:: Activity ::
I would like you to transcribe all of the data exactly.

:: Data excerpts ::
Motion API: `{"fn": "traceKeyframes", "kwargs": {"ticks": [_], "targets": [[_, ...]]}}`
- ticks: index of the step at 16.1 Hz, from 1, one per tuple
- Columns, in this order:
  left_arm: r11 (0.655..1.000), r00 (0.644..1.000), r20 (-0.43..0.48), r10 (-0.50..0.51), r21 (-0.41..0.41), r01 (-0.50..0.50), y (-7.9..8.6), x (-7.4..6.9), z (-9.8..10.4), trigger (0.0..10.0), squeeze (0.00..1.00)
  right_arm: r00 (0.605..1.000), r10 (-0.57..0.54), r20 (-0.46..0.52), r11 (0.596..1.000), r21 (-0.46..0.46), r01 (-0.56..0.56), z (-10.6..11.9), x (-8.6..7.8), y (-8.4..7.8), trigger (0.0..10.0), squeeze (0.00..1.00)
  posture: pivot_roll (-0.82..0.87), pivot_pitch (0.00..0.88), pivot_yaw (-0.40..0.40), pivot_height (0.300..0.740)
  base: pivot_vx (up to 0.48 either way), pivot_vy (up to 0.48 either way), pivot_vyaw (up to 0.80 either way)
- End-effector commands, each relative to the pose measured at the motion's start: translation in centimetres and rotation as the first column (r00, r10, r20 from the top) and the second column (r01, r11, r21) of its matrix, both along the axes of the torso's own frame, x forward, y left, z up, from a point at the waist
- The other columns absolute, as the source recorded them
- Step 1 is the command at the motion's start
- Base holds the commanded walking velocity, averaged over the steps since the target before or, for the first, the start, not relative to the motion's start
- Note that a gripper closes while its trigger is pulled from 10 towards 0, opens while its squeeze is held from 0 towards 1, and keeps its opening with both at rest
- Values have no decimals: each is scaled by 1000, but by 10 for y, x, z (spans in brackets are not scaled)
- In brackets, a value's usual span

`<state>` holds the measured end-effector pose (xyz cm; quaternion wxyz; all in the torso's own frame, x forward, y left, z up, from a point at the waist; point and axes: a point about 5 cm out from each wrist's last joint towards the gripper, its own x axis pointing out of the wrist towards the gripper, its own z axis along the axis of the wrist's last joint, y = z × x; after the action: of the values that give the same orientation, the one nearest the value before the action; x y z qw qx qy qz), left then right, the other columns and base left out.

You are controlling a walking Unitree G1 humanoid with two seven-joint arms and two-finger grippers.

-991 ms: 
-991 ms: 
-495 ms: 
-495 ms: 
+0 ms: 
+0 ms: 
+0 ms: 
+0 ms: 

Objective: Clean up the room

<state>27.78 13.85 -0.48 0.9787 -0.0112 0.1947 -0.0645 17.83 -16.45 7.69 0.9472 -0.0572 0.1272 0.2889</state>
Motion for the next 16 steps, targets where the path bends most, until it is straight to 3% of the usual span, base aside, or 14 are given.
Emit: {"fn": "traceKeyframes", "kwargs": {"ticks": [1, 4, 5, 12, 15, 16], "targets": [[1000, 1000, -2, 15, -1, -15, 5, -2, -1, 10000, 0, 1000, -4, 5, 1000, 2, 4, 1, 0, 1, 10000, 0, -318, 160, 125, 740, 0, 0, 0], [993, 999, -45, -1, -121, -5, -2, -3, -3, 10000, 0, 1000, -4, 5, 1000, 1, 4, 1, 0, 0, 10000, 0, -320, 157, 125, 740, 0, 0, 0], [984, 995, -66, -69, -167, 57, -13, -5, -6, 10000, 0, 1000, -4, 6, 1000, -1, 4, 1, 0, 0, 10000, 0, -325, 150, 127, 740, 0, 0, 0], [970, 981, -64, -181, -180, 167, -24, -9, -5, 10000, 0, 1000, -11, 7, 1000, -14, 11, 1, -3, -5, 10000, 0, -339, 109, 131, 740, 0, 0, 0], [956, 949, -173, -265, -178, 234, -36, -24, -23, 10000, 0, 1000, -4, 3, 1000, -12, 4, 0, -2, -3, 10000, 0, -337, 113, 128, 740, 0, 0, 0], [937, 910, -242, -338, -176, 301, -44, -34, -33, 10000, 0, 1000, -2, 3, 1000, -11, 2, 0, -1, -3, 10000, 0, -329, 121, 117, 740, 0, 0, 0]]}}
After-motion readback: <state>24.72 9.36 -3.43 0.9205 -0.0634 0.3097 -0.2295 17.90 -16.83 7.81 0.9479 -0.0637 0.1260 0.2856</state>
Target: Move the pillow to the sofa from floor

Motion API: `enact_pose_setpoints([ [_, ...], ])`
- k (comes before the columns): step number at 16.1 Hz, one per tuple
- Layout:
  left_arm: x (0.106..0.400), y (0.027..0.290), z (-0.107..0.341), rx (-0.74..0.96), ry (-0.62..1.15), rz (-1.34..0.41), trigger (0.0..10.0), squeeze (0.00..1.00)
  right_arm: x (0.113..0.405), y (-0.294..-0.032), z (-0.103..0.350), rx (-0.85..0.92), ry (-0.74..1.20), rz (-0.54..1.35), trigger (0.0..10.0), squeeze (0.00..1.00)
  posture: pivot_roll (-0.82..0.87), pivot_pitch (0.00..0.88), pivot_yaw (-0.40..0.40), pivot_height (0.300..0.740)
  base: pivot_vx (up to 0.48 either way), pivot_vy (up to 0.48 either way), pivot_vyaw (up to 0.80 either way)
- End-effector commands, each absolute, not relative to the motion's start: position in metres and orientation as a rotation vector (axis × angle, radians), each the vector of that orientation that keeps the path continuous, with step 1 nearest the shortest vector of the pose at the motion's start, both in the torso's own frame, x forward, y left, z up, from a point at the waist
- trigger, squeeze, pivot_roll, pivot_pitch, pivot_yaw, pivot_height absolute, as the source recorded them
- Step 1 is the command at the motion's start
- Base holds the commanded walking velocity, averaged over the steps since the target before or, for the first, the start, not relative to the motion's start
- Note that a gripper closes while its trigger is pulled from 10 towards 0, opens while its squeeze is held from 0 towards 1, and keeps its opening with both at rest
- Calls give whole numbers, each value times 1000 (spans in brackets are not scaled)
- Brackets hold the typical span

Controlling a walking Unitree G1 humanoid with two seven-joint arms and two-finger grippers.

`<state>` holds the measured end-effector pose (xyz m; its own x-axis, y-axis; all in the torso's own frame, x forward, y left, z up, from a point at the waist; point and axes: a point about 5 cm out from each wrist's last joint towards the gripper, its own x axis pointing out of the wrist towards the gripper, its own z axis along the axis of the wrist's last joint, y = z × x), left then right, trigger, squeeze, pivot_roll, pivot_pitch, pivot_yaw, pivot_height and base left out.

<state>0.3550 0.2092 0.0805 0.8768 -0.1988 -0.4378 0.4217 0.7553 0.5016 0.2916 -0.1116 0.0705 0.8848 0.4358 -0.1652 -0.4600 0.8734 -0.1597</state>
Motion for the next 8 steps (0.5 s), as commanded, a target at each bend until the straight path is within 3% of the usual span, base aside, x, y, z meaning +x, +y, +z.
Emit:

:: Answer below ::
Motion API: `{"fn": "traceKeyframes", "kwargs": {"ticks": [_], "targets": [[_, ...]]}}`
- ticks: index of the step at 16.1 Hz, from 1, one per tuple
- Columns, in this order:
  left_arm: r11 (0.655..1.000), r00 (0.644..1.000), r20 (-0.43..0.48), r10 (-0.50..0.51), r21 (-0.41..0.41), r01 (-0.50..0.50), y (-7.9..8.6), x (-7.4..6.9), z (-9.8..10.4), trigger (0.0..10.0), squeeze (0.00..1.00)
  right_arm: r00 (0.605..1.000), r10 (-0.57..0.54), r20 (-0.46..0.52), r11 (0.596..1.000), r21 (-0.46..0.46), r01 (-0.56..0.56), z (-10.6..11.9), x (-8.6..7.8), y (-8.4..7.8), trigger (0.0..10.0), squeeze (0.00..1.00)
  posture: pivot_roll (-0.82..0.87), pivot_pitch (0.00..0.88), pivot_yaw (-0.40..0.40), pivot_height (0.300..0.740)
  base: pivot_vx (up to 0.48 either way), pivot_vy (up to 0.48 either way), pivot_vyaw (up to 0.80 either way)
- End-effector commands, each relative to the pose measured at the motion's start: translation in centimetres and rotation as the first column (r00, r10, r20 from the top) and the second column (r01, r11, r21) of its matrix, both along the axes of the torso's own frame, x forward, y left, z up, from a point at the waist
- The other columns absolute, as the source recorded them
- Step 1 is the command at the motion's start
- Base holds the commanded walking velocity, averaged over the steps since the target before or, for the first, the start, not relative to the motion's start
- Note that a gripper closes while its trigger is pulled from 10 towards 0, opens while its squeeze is held from 0 towards 1, and keeps its opening with both at rest
- Values have no decimals: each is scaled by 1000, but by 10 for y, x, z (spans in brackets are not scaled)
- In brackets, a value's usual span

`<state>` holds the measured end-effector pose (xyz cm; quaternion wxyz; all in the torso's own frame, x forward, y left, z up, from a point at the waist; point and axes: a point about 5 cm out from each wrist's last joint towards the gripper, its own x axis pointing out of the wrist towards the gripper, its own z axis along the axis of the wrist's last joint, y = z × x; after the action: of the values that give the same orientation, the one nearest the value before the action; x y z qw qx qy qz), left then right, the other columns and base left out.

You are controlling a walking Unitree G1 humanoid with two seven-joint arms and two-finger grippers.

-991 ms: 
-991 ms: 
-495 ms: 
-495 ms: 
+0 ms: 
+0 ms: 
+0 ms: 
+0 ms: 

Objective: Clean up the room

<state>27.78 13.85 -0.48 0.9787 -0.0112 0.1947 -0.0645 17.83 -16.45 7.69 0.9472 -0.0572 0.1272 0.2889</state>
Motion for the next 16 steps, targets where the path bends most, until it is straight to 3% of the usual span, base aside, or 14 are given.
Emit: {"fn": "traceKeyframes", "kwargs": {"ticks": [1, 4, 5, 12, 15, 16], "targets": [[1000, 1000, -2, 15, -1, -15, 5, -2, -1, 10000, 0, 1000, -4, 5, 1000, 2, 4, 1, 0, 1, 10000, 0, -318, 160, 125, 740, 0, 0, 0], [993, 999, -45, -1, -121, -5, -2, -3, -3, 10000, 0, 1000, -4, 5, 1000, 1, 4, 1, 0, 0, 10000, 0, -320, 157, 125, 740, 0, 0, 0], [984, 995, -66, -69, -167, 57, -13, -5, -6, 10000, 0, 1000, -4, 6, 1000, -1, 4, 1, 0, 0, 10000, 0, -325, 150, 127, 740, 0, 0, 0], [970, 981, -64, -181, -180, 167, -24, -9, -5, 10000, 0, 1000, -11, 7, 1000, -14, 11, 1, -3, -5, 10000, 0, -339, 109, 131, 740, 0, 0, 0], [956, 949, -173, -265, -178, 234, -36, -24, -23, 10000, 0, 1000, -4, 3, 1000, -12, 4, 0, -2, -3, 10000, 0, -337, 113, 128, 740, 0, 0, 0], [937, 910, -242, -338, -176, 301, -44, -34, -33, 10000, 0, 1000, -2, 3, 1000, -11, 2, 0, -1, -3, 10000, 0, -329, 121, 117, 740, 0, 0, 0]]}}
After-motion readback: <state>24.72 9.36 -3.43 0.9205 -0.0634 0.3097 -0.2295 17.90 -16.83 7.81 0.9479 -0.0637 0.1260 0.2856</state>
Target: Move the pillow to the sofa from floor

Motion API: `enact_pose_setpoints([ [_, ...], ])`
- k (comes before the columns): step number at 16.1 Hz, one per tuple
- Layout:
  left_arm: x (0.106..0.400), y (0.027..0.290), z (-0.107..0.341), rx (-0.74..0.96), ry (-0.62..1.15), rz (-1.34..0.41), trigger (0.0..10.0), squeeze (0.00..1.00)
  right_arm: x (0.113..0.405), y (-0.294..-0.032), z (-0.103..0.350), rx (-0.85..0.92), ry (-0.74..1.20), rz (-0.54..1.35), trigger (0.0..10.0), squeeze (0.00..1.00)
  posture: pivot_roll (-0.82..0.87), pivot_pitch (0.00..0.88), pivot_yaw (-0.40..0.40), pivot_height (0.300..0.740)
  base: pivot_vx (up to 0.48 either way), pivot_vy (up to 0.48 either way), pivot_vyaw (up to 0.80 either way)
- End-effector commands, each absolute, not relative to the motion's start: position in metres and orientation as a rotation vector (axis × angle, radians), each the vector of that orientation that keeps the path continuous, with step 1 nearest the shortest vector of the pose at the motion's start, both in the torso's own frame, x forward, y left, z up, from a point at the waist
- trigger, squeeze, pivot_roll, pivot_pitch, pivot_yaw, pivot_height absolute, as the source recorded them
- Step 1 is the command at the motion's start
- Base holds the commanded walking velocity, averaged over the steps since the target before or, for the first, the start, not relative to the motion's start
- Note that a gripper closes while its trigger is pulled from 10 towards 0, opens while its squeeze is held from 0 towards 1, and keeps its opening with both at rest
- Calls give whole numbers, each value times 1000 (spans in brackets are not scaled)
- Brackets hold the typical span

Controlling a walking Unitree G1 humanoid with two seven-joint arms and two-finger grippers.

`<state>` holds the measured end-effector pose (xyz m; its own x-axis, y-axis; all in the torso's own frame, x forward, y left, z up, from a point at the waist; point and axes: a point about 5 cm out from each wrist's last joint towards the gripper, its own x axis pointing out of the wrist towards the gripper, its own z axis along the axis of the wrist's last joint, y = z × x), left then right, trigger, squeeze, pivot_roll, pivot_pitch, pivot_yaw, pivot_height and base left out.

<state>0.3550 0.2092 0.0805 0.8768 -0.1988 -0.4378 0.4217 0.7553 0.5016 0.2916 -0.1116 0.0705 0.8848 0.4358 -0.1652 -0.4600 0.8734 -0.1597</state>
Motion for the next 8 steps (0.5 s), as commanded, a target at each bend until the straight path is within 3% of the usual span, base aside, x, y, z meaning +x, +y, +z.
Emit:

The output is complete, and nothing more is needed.